Not sure if this counts, but the ending of Bernstein's "Let Your Garden Grow", when the orchestra drops out and you're left with a soaring wall of voices, gives me absolute chills every time I hear it - it's such a great use of massed vocals.


----------



## Meyerbeer Smith (Mar 25, 2016)

sharkeysnight said:


> Not sure if this counts, but the ending of Bernstein's "Let Your Garden Grow", when the orchestra drops out and you're left with a soaring wall of voices, gives me absolute chills every time I hear it - it's such a great use of massed vocals.


Yes!
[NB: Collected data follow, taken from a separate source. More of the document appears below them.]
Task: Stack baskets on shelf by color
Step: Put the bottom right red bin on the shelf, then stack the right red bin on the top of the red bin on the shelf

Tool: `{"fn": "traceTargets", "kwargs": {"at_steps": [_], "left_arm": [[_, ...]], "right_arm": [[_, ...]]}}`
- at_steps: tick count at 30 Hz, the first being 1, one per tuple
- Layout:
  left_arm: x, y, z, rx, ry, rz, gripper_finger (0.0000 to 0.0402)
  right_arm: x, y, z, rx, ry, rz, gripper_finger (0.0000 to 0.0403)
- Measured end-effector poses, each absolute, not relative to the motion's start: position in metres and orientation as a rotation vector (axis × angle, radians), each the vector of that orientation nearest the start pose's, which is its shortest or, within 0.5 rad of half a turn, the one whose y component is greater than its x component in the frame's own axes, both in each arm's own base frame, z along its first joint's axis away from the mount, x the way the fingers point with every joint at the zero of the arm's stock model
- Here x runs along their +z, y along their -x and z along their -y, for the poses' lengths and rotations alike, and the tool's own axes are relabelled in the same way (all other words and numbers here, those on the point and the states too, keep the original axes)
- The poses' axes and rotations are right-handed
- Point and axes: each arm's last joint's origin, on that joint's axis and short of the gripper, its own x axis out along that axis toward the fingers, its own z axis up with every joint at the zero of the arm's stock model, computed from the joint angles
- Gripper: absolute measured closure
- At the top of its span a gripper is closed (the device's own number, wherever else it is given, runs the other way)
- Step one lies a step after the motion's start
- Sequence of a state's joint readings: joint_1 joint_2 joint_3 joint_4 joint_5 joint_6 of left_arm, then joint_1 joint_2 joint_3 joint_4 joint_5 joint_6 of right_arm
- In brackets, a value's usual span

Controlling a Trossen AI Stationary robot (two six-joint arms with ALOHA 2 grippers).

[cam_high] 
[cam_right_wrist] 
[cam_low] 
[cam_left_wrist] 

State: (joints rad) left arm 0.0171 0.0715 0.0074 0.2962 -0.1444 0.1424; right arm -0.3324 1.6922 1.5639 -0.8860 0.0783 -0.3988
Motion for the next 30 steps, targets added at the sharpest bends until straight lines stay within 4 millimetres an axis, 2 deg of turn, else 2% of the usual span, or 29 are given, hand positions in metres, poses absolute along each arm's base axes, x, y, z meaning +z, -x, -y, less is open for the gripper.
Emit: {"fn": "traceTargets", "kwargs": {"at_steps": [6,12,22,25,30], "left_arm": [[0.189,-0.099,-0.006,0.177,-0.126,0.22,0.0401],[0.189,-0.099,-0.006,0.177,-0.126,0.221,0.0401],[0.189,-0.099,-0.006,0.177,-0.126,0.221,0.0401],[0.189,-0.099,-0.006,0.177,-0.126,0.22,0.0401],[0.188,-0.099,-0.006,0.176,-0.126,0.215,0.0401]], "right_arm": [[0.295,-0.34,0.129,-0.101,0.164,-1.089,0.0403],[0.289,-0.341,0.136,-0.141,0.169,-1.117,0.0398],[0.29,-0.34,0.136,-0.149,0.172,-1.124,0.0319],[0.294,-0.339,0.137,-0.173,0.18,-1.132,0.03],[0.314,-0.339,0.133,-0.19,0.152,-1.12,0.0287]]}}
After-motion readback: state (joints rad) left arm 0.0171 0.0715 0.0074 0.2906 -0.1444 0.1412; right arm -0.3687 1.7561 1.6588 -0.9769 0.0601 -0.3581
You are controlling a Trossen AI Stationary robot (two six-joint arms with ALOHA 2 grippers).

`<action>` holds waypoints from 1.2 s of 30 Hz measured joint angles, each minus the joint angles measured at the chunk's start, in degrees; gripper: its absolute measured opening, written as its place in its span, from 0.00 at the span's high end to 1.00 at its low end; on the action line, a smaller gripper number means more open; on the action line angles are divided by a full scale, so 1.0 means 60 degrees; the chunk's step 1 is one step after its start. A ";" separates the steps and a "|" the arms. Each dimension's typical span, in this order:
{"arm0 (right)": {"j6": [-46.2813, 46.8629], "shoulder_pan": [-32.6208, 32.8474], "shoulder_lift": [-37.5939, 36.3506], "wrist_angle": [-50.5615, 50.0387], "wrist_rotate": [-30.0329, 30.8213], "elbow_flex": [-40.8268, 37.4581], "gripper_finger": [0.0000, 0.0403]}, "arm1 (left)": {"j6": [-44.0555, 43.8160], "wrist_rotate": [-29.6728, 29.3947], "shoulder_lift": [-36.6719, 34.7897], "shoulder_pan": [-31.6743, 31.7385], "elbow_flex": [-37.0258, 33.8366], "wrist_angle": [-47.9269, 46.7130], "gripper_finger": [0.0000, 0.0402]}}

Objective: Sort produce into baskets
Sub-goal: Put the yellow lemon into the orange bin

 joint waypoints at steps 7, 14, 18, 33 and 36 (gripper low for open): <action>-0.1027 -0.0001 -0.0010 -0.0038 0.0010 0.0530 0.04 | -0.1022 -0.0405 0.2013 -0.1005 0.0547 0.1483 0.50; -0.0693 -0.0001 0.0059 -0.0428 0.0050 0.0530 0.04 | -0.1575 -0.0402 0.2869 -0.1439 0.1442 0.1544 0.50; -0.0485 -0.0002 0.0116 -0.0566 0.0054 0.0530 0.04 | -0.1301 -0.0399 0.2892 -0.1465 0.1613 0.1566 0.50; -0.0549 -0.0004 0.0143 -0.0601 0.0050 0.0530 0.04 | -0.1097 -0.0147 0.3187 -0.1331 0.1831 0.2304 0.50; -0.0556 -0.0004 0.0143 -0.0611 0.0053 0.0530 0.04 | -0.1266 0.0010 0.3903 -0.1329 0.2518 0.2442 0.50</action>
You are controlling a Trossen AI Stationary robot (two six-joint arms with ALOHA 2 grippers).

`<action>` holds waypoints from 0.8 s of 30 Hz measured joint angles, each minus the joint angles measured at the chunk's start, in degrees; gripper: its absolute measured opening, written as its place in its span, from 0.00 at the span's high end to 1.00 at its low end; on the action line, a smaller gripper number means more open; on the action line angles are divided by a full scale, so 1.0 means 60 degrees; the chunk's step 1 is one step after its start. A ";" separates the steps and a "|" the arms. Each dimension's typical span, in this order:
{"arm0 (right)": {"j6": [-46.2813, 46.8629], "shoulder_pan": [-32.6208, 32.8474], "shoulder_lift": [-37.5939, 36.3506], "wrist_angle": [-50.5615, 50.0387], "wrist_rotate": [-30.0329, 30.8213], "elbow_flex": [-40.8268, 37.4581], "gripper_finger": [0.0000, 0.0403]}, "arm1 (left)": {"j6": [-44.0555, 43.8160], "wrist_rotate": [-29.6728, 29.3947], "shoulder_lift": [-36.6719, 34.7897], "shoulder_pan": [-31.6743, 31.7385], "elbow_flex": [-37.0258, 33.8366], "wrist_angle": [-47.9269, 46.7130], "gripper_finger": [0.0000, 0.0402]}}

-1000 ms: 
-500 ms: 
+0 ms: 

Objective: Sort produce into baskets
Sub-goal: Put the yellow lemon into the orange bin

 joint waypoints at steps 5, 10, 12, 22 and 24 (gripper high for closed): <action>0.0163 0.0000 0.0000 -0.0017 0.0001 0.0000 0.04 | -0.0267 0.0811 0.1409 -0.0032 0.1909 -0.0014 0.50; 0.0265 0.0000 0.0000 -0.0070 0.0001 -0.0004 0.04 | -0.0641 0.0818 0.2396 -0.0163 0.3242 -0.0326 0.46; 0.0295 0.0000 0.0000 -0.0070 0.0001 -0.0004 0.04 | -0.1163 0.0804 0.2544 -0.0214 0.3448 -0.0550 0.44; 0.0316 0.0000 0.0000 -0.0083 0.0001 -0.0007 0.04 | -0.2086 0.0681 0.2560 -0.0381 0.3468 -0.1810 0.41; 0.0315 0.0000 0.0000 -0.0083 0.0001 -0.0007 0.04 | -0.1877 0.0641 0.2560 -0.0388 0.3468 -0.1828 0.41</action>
Sheer magic.

I also like "What a day, what a day, for an auto-da-fe!".


----------



## gellio (Nov 7, 2013)

NickFuller said:


> *Salieri*
> _Les Danaïdes_
> Finale:


Thank you! It is such a shame that Salieri is mostly known for the play/film that vilified him. _Danaïdes_ is amazing. Thank you for given a shout out.


----------



## Chi_townPhilly (Apr 21, 2007)

NickFuller said:


> _Tannhäuser_
> Entry of the guests:
> 
> 
> ...


Well there are a couple of A+ entries, based on my (entirely subjective) perspective! But how about the "Summoning of the Vassals" from _Götterdämmerung_?!

It's great musically. It's great dramaturgically. Finally, it's great because of the way in materializes... not just in the Opera, but in The Tetrology(!)


----------



## Fidelio101 (Sep 19, 2018)

Va pensiero from Nabucco


----------